Joaquin Phoenix gives a fearless and volatile performance as Freddie Quell. A seaman with short fuse, sexual frustration issues, and a gigantic void in his life, Freddie is ever searching for something. A lost love, an orgasm, a fight, or sometimes just a pure moment of clarity. He storms through moment after moment rarely looking back. He’s on a collision course with failure in almost every way until he stumbles into something too complex to dismiss, in this case admittance into the weird and oddly alluring family bubble of Philip Seymour Hoffman’s author and scientist Lancaster Dodd. In the man he finds a conduit for his broken ideals and unharnessed anger. Part protegee part guinea pig, and part enforcer.

In return Dodd has a challenge. A square peg to try and force into situations. The ultimate test. Aided by Freddie’s noxious and surely dangerous alcoholic potions the two bond and clash through a series of amazing, strange, hilarious, and universally compelling moments. The kind of moments that have helped prove Paul Thomas Anderson to be a major American filmmaker.

After the timeless and extremely focused There Will Be Blood, The Master feels like a purging of sorts. The air has been let out. Where Magnolia was ponderous and fat and Blood was lean and sharp, The Master takes ideas of self and manipulation into interesting crannies in a manner that can only be interpreted as artistic growth and freedom. There are shades of Terence Malick here. Of Kubrick. Except where those filmmakers cater to their own forces Anderson seems to know when to give the audience a treat for coming along for the ride. Almost serving as chapter stops, shots of an impossibly blue sea break the film into segments and seem to snap the hypnotic trance which dovetails nicely with the film’s cultish subject matter.
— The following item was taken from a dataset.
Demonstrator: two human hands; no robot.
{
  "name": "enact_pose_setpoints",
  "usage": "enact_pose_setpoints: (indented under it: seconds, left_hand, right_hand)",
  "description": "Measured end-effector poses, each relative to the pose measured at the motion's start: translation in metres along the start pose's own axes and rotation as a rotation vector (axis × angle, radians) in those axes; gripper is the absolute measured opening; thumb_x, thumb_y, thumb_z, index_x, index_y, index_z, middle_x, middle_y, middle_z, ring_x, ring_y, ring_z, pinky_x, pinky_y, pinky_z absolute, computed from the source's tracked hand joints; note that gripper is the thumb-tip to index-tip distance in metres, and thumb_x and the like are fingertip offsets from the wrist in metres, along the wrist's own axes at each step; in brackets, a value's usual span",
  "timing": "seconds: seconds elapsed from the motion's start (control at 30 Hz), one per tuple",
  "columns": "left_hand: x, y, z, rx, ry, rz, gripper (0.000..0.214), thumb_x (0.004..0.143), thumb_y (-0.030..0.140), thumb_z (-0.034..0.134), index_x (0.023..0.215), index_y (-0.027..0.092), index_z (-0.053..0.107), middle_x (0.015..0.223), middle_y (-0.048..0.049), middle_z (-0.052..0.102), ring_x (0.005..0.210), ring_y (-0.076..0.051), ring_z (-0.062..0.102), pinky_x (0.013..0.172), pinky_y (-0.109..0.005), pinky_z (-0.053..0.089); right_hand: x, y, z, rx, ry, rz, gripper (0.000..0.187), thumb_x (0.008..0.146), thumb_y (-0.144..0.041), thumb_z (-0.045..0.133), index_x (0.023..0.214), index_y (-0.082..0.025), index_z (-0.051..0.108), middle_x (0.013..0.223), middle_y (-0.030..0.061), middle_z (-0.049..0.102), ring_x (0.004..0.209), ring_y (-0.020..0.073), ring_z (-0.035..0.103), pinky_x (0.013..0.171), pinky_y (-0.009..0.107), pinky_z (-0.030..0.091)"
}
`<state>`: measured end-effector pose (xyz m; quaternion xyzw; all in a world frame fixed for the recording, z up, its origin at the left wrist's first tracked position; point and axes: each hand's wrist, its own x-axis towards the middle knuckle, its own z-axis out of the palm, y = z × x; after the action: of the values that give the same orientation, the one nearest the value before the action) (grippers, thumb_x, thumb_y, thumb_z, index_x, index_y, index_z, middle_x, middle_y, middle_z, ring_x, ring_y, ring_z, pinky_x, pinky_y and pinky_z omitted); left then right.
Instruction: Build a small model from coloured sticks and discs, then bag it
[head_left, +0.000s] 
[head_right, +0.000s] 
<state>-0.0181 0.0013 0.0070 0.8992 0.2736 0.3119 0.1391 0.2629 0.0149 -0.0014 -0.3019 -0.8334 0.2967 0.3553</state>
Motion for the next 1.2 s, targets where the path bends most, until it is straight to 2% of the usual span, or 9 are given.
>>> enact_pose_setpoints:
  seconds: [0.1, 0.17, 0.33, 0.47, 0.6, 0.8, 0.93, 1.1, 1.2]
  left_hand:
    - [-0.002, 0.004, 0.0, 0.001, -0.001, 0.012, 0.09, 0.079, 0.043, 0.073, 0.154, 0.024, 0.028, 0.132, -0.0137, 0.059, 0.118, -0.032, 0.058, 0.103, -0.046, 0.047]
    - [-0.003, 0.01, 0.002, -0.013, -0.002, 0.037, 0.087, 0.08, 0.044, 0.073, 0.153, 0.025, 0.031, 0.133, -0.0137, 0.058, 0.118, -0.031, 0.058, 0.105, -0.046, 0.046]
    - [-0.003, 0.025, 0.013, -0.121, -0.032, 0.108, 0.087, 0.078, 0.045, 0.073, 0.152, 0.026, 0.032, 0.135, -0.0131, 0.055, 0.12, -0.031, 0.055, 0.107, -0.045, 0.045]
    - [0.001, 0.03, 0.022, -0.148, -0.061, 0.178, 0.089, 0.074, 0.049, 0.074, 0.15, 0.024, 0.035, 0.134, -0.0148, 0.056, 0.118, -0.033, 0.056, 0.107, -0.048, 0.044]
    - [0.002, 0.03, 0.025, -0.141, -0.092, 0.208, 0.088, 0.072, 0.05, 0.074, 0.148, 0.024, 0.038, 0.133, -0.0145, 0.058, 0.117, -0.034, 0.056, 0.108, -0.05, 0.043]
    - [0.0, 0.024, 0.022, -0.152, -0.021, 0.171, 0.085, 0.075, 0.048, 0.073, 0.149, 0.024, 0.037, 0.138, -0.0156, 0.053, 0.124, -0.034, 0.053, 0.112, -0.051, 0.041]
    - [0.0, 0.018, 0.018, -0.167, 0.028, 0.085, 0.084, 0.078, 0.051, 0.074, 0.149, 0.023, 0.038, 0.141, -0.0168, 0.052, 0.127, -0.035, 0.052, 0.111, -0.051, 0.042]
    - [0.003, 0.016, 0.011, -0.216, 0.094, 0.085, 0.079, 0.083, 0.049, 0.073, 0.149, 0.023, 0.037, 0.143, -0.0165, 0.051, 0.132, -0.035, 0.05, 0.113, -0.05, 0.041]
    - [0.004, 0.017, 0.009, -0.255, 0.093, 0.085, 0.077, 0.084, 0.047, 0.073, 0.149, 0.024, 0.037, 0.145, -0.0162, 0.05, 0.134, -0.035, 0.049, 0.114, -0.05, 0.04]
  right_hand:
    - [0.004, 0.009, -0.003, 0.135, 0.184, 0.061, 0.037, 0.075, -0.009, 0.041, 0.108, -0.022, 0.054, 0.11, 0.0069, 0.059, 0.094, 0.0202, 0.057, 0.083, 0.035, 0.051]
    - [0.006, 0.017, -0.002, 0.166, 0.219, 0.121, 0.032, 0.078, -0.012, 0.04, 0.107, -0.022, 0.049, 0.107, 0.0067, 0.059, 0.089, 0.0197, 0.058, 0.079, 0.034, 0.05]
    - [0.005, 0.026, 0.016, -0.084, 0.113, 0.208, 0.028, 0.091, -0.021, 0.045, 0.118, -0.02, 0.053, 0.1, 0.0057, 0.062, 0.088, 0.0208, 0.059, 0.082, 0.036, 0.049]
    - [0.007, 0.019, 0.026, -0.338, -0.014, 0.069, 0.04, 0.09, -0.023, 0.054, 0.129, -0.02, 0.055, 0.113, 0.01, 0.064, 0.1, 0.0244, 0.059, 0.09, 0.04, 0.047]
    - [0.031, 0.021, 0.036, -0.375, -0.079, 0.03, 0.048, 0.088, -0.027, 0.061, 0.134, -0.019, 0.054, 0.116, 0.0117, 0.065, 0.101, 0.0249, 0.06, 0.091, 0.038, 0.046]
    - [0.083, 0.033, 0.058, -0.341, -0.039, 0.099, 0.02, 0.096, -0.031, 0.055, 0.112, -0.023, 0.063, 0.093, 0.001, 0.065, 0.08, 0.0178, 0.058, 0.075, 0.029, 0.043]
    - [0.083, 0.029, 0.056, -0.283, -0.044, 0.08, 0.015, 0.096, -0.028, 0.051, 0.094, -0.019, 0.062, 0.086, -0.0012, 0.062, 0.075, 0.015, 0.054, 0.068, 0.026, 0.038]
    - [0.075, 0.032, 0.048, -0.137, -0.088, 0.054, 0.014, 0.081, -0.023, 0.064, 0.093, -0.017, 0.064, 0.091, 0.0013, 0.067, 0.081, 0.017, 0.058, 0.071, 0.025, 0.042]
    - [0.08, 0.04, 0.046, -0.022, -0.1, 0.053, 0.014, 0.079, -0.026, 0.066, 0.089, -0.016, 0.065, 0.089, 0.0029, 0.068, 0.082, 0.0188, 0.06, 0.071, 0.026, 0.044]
Phoenix’s gaunt appearance, uncomfortable expressions, horrible posture, and wiry tenacity contrasts perfectly with Hoffman’s elegant and effervescent privileged confidence and where the former’s performance is built on combustion the latter is a multi-layered one where the polish and sheen covers much hurt, fear, and cunning. Both actors feed off Anderson’s words and though the overall film is odd terrain for a mainstream audience to negotiate there’s a curious appeal to it. There’s also a definite joy in seeing the usually repressed Amy Adams playing Dodd’s wife and moral compass and two scenes in particular showcase her ability to easily segue into Anderson’s world. She delivers an eerie and subtle performance, and though she’s fine in the film any moments away from the two leads hurt the momentum. When Hoffman and Phoenix are able to unload, both in very effective interrogation scenes and in a deliciously vulgar jailhouse exchange, they are astounding.

Overall the film does a good job of not making the cult aspect heavy handed or satirical. While any research of Scientology will yield many similarities to the film, Anderson does a good job of not going too far into the loony bin. Part of that is due to the film being set in the 1950’s before time and growth turned the sect into something larger and part is to avoid too many litigious targets, but the end results show how one man can build belief and use a diverse skill set to manipulate and create something in a rather extraordinary manner. There’s a cynical bent to much of the film’s latter half confrontations but The Master ultimately isn’t “The Paul Thomas Anderson Scientology Movie” as much it is another notch in the filmmaker’s belt and another piece of cinema being made in possibly the hardest era for auteurs. It doesn’t linger in the psyche as much as a Boogie Nights or There Will be Blood, but it’s a must see. Difficult. Odd. Unmissable.